Deploying a ML model to Azure using Aztk and Azure Functions

Samantha Rouphael
Sep 4, 2018 · 7 min read

In this article I will be describing the steps needed to operationalize and deploy a machine learning (ML) model to azure. If you are wondering how to deploy your model or how to build a pipeline for retraining and managing your model on Azure, this post would help you get started.

Assumptions

  • Your code is in Python
  • You have the code that will generate values based on a trained ML model given new data. I will refer to mine as scoring.py
  • You need this code to run programmatically on Azure
  • This tutorial is using aztk version 0.8.1; if you decide to use later version there might be some discrepancies.

Aztk

First let’s talk a bit about the Azure Distributed Data Engineering Toolkit. It’s a python CLI application for provisioning on-demand Spark on Docker clusters in Azure. This is an Open Source CLI that you can find it here.

Note : aztk is still under active development and version 1 hasn’t shipped as of today.

  1. First install aztk on your local machine
    pip install aztk==0.8.1
    or directly from the repo follow these steps
  2. Initialize the project in a directory
    aztk spark init
    This will create a .aztk folder that contains the config files. .aztk/secrets.yaml contains the ids of the resources that you need to create.
    Note: You only need to fill this secrets.yaml if you want to use CLI.
  3. To finish up the setup of aztk you need to create the needed resources in azure. The steps to do so are well explained in this section. (You don’t have to go over the Using Shared Keys section)

At this point you have registered an Azure Active directory Application, created a Storage Account, created a batch account, gave your app access to these resources and took note of the credentials. If you filled the secrets.yaml file you can verify the setup by running:

aztk spark cluster list

expected output:

Cluster | State | VM Size | Nodes
— — — — — — — — —| — — — — — -| — — — — — — — — — — -| — — — -

Aztk will allow you to manage clusters and to run applications on them. You can do this through the command line but to deploy your model and run it programmatically we will write a script that does that for us.

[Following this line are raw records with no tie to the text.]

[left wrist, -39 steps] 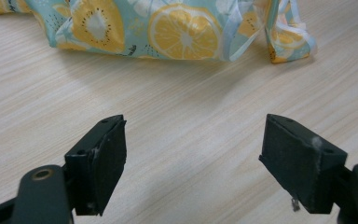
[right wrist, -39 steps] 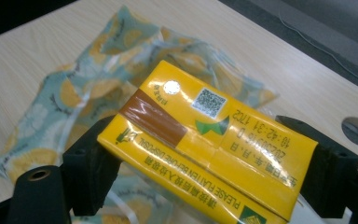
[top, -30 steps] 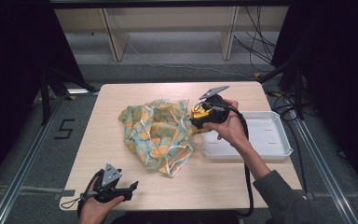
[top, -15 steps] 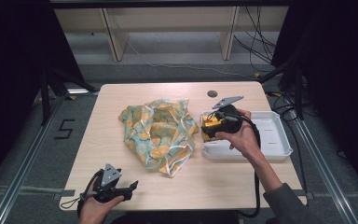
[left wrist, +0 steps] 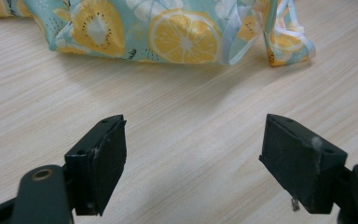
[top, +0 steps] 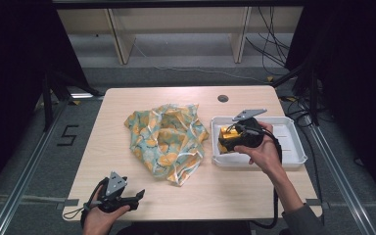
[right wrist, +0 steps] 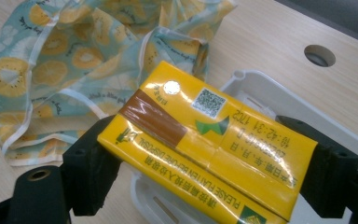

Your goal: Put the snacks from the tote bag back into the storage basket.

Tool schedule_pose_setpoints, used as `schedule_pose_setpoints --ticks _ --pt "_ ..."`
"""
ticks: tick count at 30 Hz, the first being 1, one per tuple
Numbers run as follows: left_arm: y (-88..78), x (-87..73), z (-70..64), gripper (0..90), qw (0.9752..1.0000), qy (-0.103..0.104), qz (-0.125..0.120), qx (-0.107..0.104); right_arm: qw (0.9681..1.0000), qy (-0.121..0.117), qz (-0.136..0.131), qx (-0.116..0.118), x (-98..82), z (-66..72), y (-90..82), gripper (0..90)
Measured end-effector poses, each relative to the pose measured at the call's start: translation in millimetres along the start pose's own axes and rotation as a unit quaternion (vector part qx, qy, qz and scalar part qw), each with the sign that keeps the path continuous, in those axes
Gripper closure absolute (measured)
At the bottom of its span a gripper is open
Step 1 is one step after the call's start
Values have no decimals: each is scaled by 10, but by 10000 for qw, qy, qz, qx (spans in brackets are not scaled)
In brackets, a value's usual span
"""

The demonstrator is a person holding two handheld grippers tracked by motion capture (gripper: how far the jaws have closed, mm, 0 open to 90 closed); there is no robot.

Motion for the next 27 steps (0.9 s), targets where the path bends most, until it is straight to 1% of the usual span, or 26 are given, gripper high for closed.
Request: schedule_pose_setpoints --ticks 1,2,3,4,5,6,7,8,9,10,11,12,13,15,16,17,18,19,20,21,22,23,24,25,26,27 --pt "-1 0 2 218 10000 22 12 2 10000 -11 -33 -4 -13 -1 18 197" --pt "-1 0 2 218 10000 34 11 7 10000 1 10 -12 -24 -3 28 197" --pt "-2 0 2 218 10000 31 10 5 9999 60 -134 -51 -33 0 69 197" --pt "-3 1 3 218 10000 38 14 3 10000 0 27 -11 -43 -9 65 197" --pt "-4 1 3 218 10000 45 15 6 10000 -24 47 -18 -46 -15 85 197" --pt "-5 1 1 218 10000 48 12 7 9999 83 -109 -94 -51 -6 125 197" --pt "14 8 -22 218 9998 -116 -138 -13 10000 18 35 -65 -57 -19 120 197" --pt "9 7 -18 218 9999 -73 -105 -16 9999 82 132 -27 -57 -18 119 197" --pt "10 7 -19 218 9999 -69 -109 -14 9999 76 70 -53 -65 -21 151 197" --pt "16 5 -30 218 9998 -158 -120 -52 9999 47 66 -85 -68 -35 166 197" --pt "16 5 -30 218 9998 -158 -120 -52 9998 91 159 -66 -74 -37 165 197" --pt "16 4 -29 218 9998 -148 -123 -51 9998 97 164 -73 -80 -41 179 197" --pt "-4 -1 -6 218 10000 15 10 -21 9998 139 -54 -115 -85 -38 225 197" --pt "-6 0 1 218 10000 58 5 7 9998 97 134 -80 -96 -52 223 197" --pt "-6 0 1 218 10000 58 5 7 9998 97 134 -80 -96 -52 223 197" --pt "-4 2 -2 218 10000 56 -6 1 9998 175 -2 -129 -100 -41 272 197" --pt "-4 2 -2 218 10000 56 -6 1 9998 175 -2 -129 -100 -41 272 197" --pt "21 7 -34 218 9998 -149 -137 -64 9997 125 202 -44 -112 -42 263 197" --pt "17 9 -26 218 9999 -71 -128 -27 9999 120 43 -83 -108 -40 299 197" --pt "23 10 -30 218 9998 -102 -162 -13 9999 46 46 -107 -111 -54 315 197" --pt "23 10 -37 218 9998 -138 -169 -48 9994 255 219 -15 -121 -35 293 197" --pt "17 7 -31 218 9999 -98 -118 -60 9994 251 223 -40 -129 -37 308 197" --pt "20 7 -35 218 9998 -128 -140 -63 9994 289 161 -50 -133 -33 333 197" --pt "19 7 -34 218 9998 -126 -130 -64 9992 279 270 -44 -139 -39 327 197" --pt "19 7 -35 218 9998 -126 -133 -63 9989 345 314 -32 -145 -30 330 197" --pt "17 8 -33 218 9999 -101 -126 -52 9992 359 181 -51 -150 -29 366 197"
Point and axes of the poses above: each handheld gripper's, and its own axes: y roughly forward along the jaws, x roughly out of its top, z roughly to its left, the point moved 2 cm from there along y, roughly forward along the jaws, and after that the axes turned 12 degrees about z, right-handed, at the moved point
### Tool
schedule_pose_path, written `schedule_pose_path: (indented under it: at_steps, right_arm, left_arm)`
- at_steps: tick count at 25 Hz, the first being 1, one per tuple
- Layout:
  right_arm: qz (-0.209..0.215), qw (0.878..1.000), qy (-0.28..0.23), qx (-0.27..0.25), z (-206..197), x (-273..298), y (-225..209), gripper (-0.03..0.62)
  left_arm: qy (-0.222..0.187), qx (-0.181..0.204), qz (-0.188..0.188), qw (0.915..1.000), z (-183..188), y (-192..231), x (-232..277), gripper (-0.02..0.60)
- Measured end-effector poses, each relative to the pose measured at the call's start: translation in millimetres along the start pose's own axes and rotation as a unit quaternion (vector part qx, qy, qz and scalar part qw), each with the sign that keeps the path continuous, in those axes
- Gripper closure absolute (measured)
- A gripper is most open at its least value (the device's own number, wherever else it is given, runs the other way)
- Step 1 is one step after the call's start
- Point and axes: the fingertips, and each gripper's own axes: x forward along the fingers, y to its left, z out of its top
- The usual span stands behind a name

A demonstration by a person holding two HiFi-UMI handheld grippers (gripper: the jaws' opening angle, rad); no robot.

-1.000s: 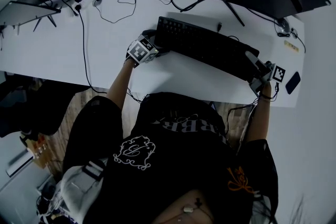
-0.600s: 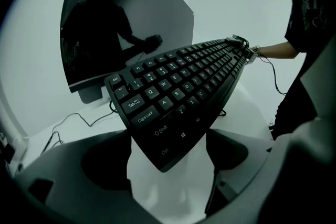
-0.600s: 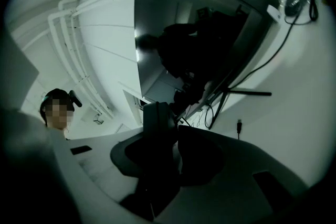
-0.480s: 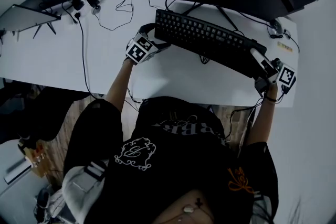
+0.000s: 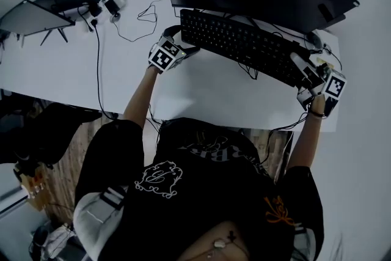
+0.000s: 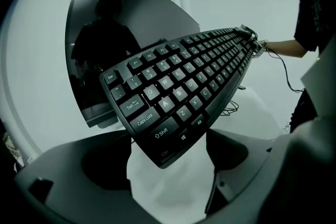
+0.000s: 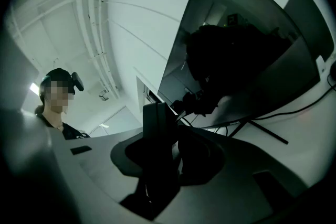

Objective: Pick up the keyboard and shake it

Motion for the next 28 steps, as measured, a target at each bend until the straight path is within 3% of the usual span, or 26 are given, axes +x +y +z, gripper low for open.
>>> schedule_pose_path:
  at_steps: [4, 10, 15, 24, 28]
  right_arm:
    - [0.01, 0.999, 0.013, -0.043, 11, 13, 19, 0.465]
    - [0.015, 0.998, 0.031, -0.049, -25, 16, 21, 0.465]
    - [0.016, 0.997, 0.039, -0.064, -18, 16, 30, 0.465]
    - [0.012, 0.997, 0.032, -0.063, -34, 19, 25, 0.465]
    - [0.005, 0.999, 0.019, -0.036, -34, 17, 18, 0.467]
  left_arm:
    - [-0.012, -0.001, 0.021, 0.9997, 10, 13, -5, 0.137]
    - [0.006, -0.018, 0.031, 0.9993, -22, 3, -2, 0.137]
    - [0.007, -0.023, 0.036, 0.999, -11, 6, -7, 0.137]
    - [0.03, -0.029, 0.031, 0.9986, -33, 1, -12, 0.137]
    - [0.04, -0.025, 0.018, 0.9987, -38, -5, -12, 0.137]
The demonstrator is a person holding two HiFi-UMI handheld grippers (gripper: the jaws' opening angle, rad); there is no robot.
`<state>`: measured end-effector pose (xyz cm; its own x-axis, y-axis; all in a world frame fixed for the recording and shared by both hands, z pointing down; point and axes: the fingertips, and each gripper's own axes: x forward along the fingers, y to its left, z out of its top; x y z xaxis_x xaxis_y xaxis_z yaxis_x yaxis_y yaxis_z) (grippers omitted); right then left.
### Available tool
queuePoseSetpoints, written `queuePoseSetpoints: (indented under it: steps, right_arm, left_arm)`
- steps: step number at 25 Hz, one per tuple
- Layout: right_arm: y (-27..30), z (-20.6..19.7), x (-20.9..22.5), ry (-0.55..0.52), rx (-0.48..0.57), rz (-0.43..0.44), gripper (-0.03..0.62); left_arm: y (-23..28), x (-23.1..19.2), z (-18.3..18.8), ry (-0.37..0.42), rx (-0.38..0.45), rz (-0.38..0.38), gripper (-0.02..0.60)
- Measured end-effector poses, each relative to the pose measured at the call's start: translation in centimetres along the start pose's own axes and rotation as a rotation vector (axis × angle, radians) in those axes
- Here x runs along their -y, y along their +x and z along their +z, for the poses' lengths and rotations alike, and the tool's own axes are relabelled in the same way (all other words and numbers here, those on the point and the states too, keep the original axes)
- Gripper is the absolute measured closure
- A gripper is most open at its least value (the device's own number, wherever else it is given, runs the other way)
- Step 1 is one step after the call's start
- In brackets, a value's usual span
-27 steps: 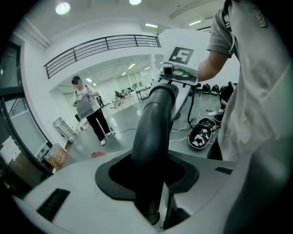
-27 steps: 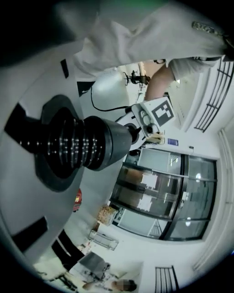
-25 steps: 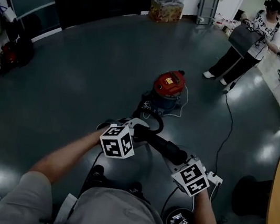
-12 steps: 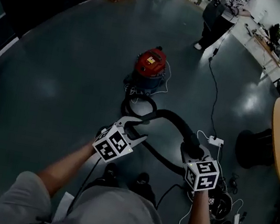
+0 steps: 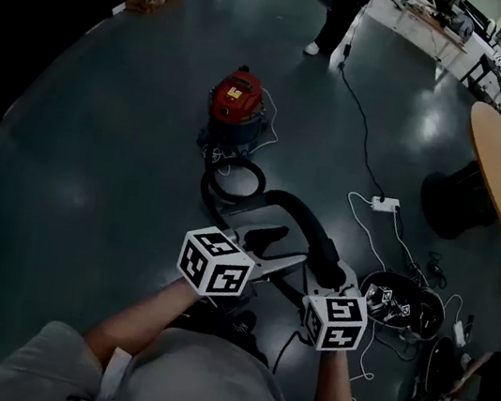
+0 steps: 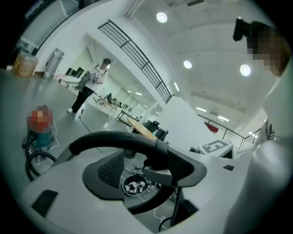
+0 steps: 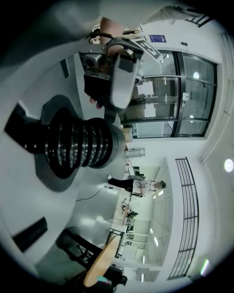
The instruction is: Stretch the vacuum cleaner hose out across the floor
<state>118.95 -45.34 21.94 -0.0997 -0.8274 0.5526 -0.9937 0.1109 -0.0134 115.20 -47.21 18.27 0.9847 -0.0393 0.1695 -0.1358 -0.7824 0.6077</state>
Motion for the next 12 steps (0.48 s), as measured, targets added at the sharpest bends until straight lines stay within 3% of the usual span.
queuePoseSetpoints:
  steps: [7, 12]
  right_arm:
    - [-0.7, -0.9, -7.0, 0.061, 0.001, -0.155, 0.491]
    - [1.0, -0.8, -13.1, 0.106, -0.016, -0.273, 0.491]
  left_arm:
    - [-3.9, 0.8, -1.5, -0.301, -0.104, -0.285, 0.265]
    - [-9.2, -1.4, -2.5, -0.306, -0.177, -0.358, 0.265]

Once you have all the resources setup in Azure, it is time to look at scoring_scheduler.py which is the main module that I used to create a cluster and submit an app to it. More details can be found in the Code section below

Code

  1. Copy the content of scoring_scheduler.py to a local file; this script will be responsible for scheduling the scoring. This file contains the aztk code that creates a cluster and runs code on it. Now I will go over the code section by section. Look for the #UPDATE for sections that you will need to fill.

2. We need to specify the secrets configurations. Here’s a brief description of each one:

Custom Scripts:

Custom scripts are bash scripts that are executed in the docker container in which the spark environment is run. For example, you can use it to assign environment variables or install additional packages on the nodes.

Note: Custom scripts are deprecated and will be removed after 0.8 if you are using 0.8+ you should use plugins instead. You can use it like in this example

You need to create a cluster by specifying the size which represents the numbers of nodes in the cluster, the vm_size which specifies the type of VM you want to run on ( for the list of VMs available in Azure please refer to this link) If you need a GPU machine this is the place to define it. You also need to define the spark configuration, sparkconf for each of the nodes. You can also add the user_config if you need to ssh into the cluster.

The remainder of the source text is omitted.